La breve Opposition (With Maracas), formula garage che sembra la versione velocizzata e sbarazzina di The Whipping Continues (un geniale, acido e rumoroso pezzo contenuto nel precedente “Castlemania”) ci apre alla seconda parte. Il tema musicale sta cambiando repentinamente, portandoci da altri lidi ben più duri e molto meno introspettivi.
The Dream, anticipata da quei brevi accordi così geniali da imprimersi nella mente per sempre, è il cavallo di battaglia di questo album, la sua potenza garage-caotica dal vivo è inebriante, un’orgia sonora che prolunga un orgasmo per sette-otto minuti di furiosa live.
Seguono velocemente perle di saggezza garage impressionanti (Wrong Idea, Crushed Grass), molto più imprevedibile e camaleontica Crack in Your Eye. Degna conclusione la scalmanata Heavy Doctor.
Non c’è bisogno di aggiungere altro, il rock dei Thee Oh Sees è un buco nero che risucchia tutta la storia mantenendo una propria originalità, la quale deriva da una mente geniale e da dei compagni altrettanto degni, un sound unico perché vecchio ma estremamente moderno. Da ascoltare esclusivamente senza cuffie.

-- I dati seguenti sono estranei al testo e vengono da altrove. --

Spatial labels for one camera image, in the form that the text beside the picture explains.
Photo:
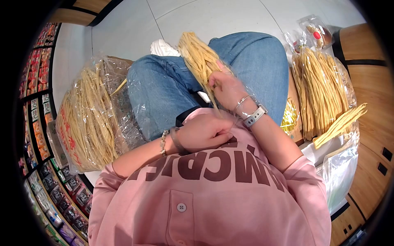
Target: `gold tinsel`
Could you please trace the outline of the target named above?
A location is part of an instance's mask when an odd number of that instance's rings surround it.
[[[293,100],[287,99],[286,108],[284,110],[281,128],[283,131],[290,135],[290,132],[297,126],[297,109]]]

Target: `brown printed lettering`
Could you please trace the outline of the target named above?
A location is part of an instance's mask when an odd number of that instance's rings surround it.
[[[256,175],[257,182],[259,184],[264,184],[264,185],[269,185],[268,177],[266,174],[266,171],[264,170],[263,165],[260,163],[256,164],[255,159],[253,158],[253,155],[249,152],[246,152],[246,166],[252,165],[253,170]]]
[[[178,158],[178,156],[174,156],[174,155],[172,155],[172,156],[170,156],[170,158],[168,158],[168,162],[165,165],[165,167],[163,168],[162,176],[172,177],[172,164],[176,158]]]
[[[230,155],[224,150],[215,150],[209,154],[209,159],[219,157],[220,168],[217,172],[211,172],[208,168],[205,168],[204,178],[210,181],[222,181],[225,180],[231,172],[231,159]]]
[[[130,177],[128,177],[127,180],[137,180],[140,171],[141,171],[141,168],[138,169],[137,171],[133,172],[133,174],[130,175]]]
[[[145,177],[145,181],[153,181],[159,176],[159,173],[162,171],[165,161],[167,160],[166,157],[162,157],[158,159],[157,161],[154,161],[153,163],[149,164],[148,166],[155,166],[156,171],[155,172],[147,172],[147,175]]]
[[[250,145],[248,144],[246,148],[252,153],[252,155],[255,154],[255,148],[254,148],[253,146],[250,146]]]
[[[228,144],[223,144],[220,146],[221,148],[237,148],[238,147],[238,142],[231,142]]]
[[[276,179],[275,175],[273,174],[273,172],[269,168],[267,168],[267,171],[268,171],[269,175],[271,176],[273,182],[275,183],[276,187],[278,188],[278,190],[284,192],[282,183]]]
[[[235,160],[235,182],[238,183],[251,183],[252,182],[252,167],[251,165],[245,166],[242,151],[234,151]]]
[[[182,156],[178,161],[179,175],[184,179],[199,180],[207,153],[198,152]],[[189,161],[193,160],[192,167],[189,168]]]

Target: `bangle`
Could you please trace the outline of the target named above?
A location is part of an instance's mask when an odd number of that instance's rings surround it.
[[[164,146],[165,146],[165,137],[168,135],[168,130],[164,130],[163,131],[163,135],[162,135],[162,141],[160,142],[160,149],[161,149],[161,151],[160,151],[160,154],[162,154],[163,156],[166,156],[167,154],[165,153],[165,149],[164,149]]]
[[[243,103],[247,98],[251,97],[252,95],[247,95],[244,98],[241,99],[240,102],[238,102],[238,105],[235,107],[234,111],[237,110],[237,108],[241,105],[241,103]]]
[[[179,154],[180,154],[180,155],[188,155],[188,154],[190,154],[190,152],[188,152],[188,151],[180,144],[180,142],[179,142],[179,140],[178,140],[178,138],[177,138],[176,131],[178,131],[178,130],[179,130],[179,127],[175,127],[175,126],[171,127],[171,129],[170,129],[170,136],[171,136],[171,138],[172,138],[172,140],[173,140],[173,143],[174,143],[175,147],[178,149]]]

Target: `wrist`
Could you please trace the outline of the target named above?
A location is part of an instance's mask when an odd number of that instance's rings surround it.
[[[258,106],[252,98],[247,98],[239,105],[235,113],[238,114],[242,119],[246,119],[249,115],[256,112]]]
[[[175,146],[175,144],[174,144],[174,142],[173,142],[173,140],[172,140],[172,138],[171,138],[171,136],[169,134],[165,137],[164,149],[165,149],[165,153],[167,155],[172,155],[172,154],[179,153],[179,150]]]

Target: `floor tile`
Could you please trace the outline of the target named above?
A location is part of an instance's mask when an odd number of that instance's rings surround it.
[[[92,57],[91,27],[62,23],[56,41],[52,67],[52,88],[56,110],[73,80]]]
[[[327,17],[328,25],[348,27],[365,23],[364,17],[350,0],[319,0],[316,1],[324,15]]]
[[[151,53],[160,30],[145,0],[123,1],[93,27],[93,53],[135,61]]]
[[[164,39],[177,46],[184,31],[194,31],[205,43],[240,31],[257,31],[281,37],[274,19],[259,0],[197,0],[157,20]]]
[[[195,0],[147,0],[155,19]]]
[[[318,15],[326,25],[347,27],[365,20],[349,0],[260,0],[283,32],[301,31],[297,20],[307,15]]]

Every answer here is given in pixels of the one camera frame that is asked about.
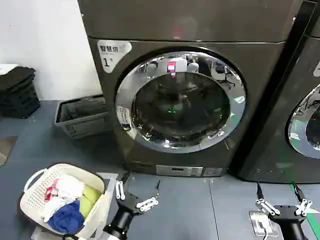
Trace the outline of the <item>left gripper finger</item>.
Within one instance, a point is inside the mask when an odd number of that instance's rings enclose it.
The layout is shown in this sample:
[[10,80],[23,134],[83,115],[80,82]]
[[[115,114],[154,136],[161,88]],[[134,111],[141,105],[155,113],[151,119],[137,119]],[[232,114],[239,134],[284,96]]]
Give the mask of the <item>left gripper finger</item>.
[[159,204],[159,196],[160,196],[160,180],[157,182],[155,187],[155,195],[151,196],[150,198],[138,202],[135,205],[135,208],[138,209],[140,212],[147,212],[151,210],[154,206]]
[[119,175],[116,183],[115,183],[115,194],[117,200],[125,200],[126,194],[129,187],[129,178],[131,176],[131,172],[124,172],[122,175]]

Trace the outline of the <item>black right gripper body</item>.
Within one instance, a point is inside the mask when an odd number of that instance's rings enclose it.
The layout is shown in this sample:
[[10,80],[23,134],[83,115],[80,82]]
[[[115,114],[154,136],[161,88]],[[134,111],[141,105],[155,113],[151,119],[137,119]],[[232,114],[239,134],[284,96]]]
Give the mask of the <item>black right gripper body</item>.
[[280,215],[269,215],[269,219],[278,224],[284,240],[307,240],[302,229],[306,215],[295,215],[296,205],[275,205]]

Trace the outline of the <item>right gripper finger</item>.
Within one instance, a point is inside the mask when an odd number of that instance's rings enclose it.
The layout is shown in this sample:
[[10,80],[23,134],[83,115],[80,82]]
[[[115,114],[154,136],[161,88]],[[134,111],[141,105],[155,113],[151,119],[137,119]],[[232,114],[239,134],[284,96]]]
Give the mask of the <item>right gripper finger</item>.
[[311,200],[307,200],[303,191],[300,189],[300,187],[295,183],[292,182],[293,191],[295,193],[295,196],[297,197],[299,201],[299,206],[297,207],[295,211],[296,216],[306,216],[307,213],[310,212],[311,206],[313,202]]
[[255,205],[258,209],[267,215],[280,215],[280,211],[276,209],[273,205],[271,205],[267,200],[264,198],[264,194],[259,182],[257,184],[256,196],[257,199],[255,201]]

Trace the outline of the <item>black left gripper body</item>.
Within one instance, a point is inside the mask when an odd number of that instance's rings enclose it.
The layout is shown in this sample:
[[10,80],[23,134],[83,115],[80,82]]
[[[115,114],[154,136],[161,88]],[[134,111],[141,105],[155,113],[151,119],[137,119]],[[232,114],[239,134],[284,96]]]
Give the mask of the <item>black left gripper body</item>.
[[108,237],[126,237],[134,217],[142,214],[142,212],[136,208],[136,204],[141,201],[142,199],[140,197],[129,191],[127,191],[125,199],[116,199],[118,206],[117,212],[111,223],[108,223],[103,228],[103,232],[106,233]]

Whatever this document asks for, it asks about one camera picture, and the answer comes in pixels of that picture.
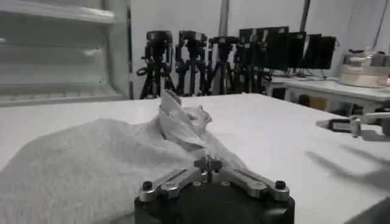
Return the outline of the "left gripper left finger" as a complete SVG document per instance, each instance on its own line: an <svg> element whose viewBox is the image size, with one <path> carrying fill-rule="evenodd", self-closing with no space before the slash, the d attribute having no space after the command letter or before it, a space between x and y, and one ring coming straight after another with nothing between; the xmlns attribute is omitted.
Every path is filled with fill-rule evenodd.
<svg viewBox="0 0 390 224"><path fill-rule="evenodd" d="M207 181L209 173L210 159L206 156L195 161L191 167L173 170L155 181L145 181L139 189L138 198L142 202L152 202L160 195L168 199L176 198L187 185Z"/></svg>

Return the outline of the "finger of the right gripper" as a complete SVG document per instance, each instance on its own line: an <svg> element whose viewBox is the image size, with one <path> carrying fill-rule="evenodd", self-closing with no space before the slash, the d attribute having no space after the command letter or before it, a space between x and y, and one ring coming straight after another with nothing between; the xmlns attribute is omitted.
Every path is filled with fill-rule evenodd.
<svg viewBox="0 0 390 224"><path fill-rule="evenodd" d="M337 133L350 133L354 138L363 134L363 124L378 124L385 137L389 137L389 112L372 112L363 115L353 115L344 118L332 118L317 121L318 127L324 128Z"/></svg>

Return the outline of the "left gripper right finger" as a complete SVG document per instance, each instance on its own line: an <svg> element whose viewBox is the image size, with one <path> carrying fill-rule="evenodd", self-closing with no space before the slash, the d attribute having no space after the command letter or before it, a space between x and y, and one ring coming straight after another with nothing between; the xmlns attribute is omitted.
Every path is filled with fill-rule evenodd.
<svg viewBox="0 0 390 224"><path fill-rule="evenodd" d="M229 182L240 187L252 198L261 198L269 195L275 201L288 201L290 190L284 181L272 181L248 169L233 168L220 160L209 161L211 180Z"/></svg>

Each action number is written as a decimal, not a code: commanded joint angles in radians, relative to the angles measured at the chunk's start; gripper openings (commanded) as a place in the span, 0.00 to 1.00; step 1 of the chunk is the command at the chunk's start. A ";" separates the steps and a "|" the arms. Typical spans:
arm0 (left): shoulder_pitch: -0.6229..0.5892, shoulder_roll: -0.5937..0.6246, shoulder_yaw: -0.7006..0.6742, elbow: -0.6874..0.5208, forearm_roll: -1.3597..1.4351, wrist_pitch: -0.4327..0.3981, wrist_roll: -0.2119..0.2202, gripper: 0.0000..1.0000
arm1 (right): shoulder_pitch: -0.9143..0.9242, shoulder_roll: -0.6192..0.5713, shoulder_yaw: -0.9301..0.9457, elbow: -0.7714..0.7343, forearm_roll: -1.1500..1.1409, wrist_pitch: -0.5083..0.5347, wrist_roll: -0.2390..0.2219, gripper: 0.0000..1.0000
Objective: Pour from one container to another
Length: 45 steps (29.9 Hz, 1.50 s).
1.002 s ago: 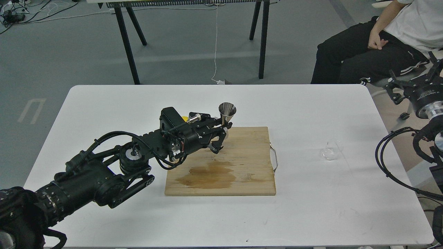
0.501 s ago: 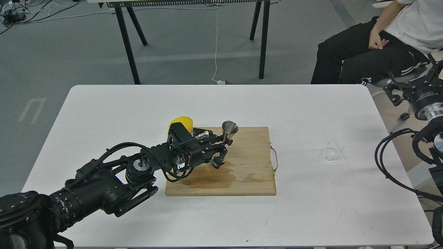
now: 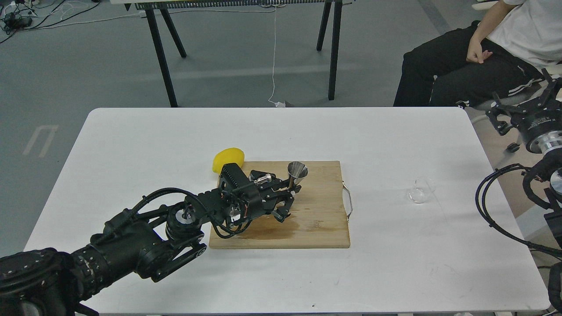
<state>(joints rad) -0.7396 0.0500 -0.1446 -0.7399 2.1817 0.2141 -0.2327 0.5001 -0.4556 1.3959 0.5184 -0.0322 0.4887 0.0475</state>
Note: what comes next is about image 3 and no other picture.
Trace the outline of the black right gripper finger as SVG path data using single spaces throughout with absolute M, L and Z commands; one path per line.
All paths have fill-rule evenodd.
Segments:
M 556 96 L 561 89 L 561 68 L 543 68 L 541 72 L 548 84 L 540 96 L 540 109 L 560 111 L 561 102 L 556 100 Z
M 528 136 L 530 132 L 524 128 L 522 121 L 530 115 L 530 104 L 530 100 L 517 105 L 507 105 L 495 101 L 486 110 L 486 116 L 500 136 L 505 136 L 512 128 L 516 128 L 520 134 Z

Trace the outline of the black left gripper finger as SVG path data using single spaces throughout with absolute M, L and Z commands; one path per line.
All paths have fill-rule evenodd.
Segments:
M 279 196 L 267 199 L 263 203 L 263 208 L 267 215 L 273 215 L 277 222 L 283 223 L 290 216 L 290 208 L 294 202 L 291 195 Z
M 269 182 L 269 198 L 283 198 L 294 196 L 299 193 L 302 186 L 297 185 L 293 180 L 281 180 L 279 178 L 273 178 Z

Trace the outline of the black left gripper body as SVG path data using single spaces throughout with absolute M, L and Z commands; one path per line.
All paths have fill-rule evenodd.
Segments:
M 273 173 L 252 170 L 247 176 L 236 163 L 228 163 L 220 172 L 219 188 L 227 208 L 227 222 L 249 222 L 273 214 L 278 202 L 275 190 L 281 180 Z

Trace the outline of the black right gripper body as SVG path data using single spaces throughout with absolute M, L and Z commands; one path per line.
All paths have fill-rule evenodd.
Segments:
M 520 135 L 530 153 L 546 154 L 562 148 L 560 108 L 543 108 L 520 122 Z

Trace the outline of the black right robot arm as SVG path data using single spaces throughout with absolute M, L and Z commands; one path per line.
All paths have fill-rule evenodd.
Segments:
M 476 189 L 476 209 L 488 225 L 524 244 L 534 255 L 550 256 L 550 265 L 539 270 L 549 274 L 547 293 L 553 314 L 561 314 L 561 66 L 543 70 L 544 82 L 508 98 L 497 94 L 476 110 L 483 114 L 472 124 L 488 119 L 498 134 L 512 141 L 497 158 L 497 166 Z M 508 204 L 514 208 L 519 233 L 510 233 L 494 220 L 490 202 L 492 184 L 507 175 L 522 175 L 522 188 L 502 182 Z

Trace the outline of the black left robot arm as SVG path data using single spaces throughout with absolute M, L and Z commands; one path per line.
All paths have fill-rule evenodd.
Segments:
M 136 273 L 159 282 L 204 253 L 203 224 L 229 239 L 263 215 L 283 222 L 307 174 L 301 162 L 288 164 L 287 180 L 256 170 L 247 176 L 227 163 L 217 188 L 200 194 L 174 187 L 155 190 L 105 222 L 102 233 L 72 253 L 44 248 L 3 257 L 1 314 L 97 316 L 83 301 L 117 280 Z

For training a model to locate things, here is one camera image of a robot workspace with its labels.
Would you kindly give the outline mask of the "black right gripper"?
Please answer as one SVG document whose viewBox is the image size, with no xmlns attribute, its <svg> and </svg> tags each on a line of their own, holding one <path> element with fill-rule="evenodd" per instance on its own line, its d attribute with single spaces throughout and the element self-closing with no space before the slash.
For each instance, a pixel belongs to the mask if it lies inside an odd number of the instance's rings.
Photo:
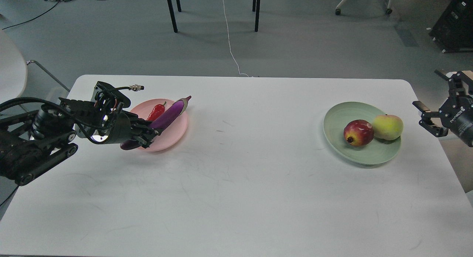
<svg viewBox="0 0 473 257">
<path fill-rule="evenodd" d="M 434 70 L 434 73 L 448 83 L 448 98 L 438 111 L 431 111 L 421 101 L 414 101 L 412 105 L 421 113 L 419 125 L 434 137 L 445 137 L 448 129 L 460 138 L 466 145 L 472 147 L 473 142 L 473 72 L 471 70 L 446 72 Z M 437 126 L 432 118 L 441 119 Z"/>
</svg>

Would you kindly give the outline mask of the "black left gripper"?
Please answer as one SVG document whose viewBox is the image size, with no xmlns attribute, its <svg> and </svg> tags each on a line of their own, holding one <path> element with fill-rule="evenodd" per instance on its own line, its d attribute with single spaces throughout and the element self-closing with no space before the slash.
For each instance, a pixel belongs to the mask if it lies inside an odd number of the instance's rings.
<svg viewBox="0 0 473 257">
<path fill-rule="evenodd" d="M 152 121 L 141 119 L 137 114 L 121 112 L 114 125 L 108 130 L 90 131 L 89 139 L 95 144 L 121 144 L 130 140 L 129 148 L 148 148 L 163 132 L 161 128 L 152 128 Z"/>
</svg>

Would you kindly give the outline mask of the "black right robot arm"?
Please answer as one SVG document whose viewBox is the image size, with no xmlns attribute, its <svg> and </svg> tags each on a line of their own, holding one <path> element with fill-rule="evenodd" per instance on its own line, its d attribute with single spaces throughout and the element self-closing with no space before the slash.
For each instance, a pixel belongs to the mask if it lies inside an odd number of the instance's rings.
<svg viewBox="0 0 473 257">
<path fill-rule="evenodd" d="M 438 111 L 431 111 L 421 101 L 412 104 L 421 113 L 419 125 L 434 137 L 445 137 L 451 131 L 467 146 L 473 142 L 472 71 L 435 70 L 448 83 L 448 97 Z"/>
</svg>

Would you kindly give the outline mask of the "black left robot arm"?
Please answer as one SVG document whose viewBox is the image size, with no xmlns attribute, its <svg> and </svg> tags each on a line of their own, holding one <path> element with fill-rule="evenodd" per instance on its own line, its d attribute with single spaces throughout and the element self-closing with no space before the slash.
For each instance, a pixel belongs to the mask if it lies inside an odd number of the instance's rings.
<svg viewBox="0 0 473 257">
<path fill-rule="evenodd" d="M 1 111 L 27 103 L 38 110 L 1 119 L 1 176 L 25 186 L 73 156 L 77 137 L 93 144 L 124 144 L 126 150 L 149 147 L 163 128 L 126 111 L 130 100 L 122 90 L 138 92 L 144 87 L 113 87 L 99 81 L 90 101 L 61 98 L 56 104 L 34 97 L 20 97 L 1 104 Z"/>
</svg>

La musica di questa band avrà (e già ha) delle ripercussioni decisive nel sound della California. E oltre.
- Pro: tutto quello che c’è di buoni dietro la parola rock.
- Contro: se vi piace il rock in tinta pop vi sconsiglio vivamente i loro album, vi risulterebbero inutilmente noiosi.
- Pezzo consigliato: vi consiglio i due title track, Carrion Crawler e The Dream.